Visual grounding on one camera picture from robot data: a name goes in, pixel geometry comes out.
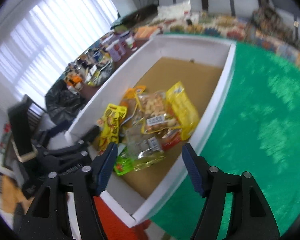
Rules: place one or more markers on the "cluttered side table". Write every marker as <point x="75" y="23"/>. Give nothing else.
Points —
<point x="95" y="65"/>

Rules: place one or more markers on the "yellow peanut snack bag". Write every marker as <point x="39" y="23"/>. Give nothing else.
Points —
<point x="157" y="114"/>

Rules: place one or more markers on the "orange nut snack packet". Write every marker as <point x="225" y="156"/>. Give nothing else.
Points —
<point x="130" y="102"/>

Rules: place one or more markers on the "black garbage bag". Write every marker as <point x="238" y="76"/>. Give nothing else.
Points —
<point x="61" y="104"/>

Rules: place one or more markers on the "red snack packet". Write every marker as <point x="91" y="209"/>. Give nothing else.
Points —
<point x="169" y="138"/>

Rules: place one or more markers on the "yellow chicken feet packet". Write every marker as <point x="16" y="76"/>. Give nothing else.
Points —
<point x="110" y="124"/>

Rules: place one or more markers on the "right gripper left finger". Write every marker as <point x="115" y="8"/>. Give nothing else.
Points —
<point x="63" y="199"/>

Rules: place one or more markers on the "dark floral fabric bundle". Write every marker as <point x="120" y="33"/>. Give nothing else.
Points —
<point x="269" y="22"/>

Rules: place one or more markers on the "green snack packet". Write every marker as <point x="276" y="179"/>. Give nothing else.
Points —
<point x="124" y="163"/>

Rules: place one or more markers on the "white plastic bag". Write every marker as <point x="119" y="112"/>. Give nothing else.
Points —
<point x="179" y="11"/>

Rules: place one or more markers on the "yellow snack packet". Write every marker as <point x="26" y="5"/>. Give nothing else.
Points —
<point x="183" y="109"/>

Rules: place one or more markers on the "gold clear snack bag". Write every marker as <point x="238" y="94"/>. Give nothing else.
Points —
<point x="143" y="149"/>

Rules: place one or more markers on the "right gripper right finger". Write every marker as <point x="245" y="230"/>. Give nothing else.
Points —
<point x="250" y="217"/>

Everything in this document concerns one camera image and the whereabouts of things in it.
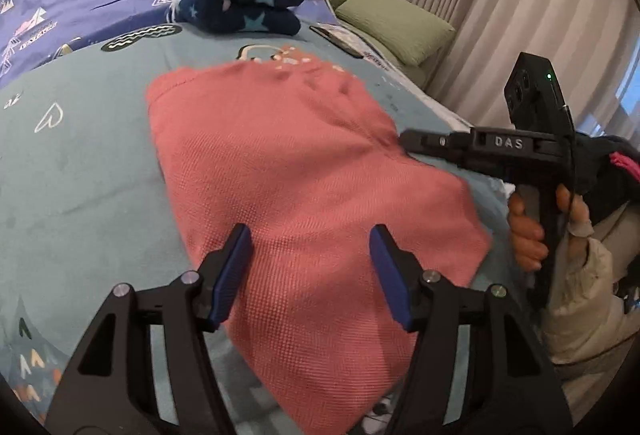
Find coral pink knit shirt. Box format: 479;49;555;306
145;59;490;434

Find person right hand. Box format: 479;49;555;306
506;184;597;274

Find green pillow near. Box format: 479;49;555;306
335;0;456;67

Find teal patterned blanket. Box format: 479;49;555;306
0;17;516;435

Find navy star fleece blanket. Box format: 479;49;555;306
166;0;305;36

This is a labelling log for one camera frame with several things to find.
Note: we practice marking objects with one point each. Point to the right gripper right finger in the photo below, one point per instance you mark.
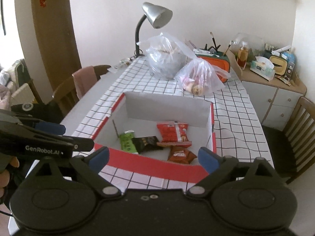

--------------------

Please reprint the whole listing exactly and omit its pictures.

Visual grounding on one camera picture from robot data: a name goes in, pixel geometry comes out.
Rules: place one or more markers on the "cluttered side table". Write every marker as <point x="75" y="23"/>. Give nothing else.
Points —
<point x="95" y="65"/>

Rules: place one or more markers on the "yellow peanut snack bag". Write every marker as <point x="39" y="23"/>. Give nothing else.
Points —
<point x="157" y="114"/>

Rules: place one or more markers on the "orange nut snack packet". Write every marker as <point x="225" y="156"/>. Give nothing else.
Points —
<point x="130" y="102"/>

Rules: place one or more markers on the "black garbage bag". Write every marker as <point x="238" y="76"/>. Give nothing else.
Points —
<point x="61" y="104"/>

Rules: place one or more markers on the "red snack packet". Write every marker as <point x="91" y="209"/>. Give nothing else.
Points —
<point x="169" y="138"/>

Rules: place one or more markers on the "yellow chicken feet packet". Write every marker as <point x="16" y="76"/>. Give nothing else.
Points —
<point x="110" y="124"/>

Rules: place one or more markers on the "right gripper left finger". Write every marker as <point x="115" y="8"/>. Give nothing else.
Points —
<point x="63" y="199"/>

Rules: place one or more markers on the "dark floral fabric bundle". Write every marker as <point x="120" y="33"/>. Give nothing else.
Points —
<point x="269" y="22"/>

Rules: place one or more markers on the "green snack packet". Write every marker as <point x="276" y="179"/>. Give nothing else.
Points —
<point x="124" y="163"/>

Rules: place one or more markers on the "white plastic bag". Write every marker as <point x="119" y="112"/>. Give nothing else.
Points —
<point x="179" y="11"/>

Rules: place one or more markers on the "yellow snack packet". Write every marker as <point x="26" y="5"/>. Give nothing else.
Points —
<point x="183" y="109"/>

Rules: place one or more markers on the "gold clear snack bag". Write every marker as <point x="238" y="94"/>. Give nothing else.
Points —
<point x="143" y="149"/>

Rules: place one or more markers on the "right gripper right finger". Write every marker as <point x="245" y="230"/>. Give nothing else.
Points —
<point x="250" y="217"/>

Everything in this document concerns one camera image and the whereabouts of things in it.
Find coral pink knit shirt. Box format: 479;49;555;306
145;59;490;434

Find person right hand. Box format: 479;49;555;306
506;184;597;274

Find green pillow near. Box format: 479;49;555;306
335;0;456;67

Find teal patterned blanket. Box format: 479;49;555;306
0;17;516;435

Find navy star fleece blanket. Box format: 479;49;555;306
166;0;305;36

This is a labelling log for one camera frame with several things to find.
Note: we practice marking objects with one point each. Point to the right gripper right finger in the photo below, one point per instance you mark.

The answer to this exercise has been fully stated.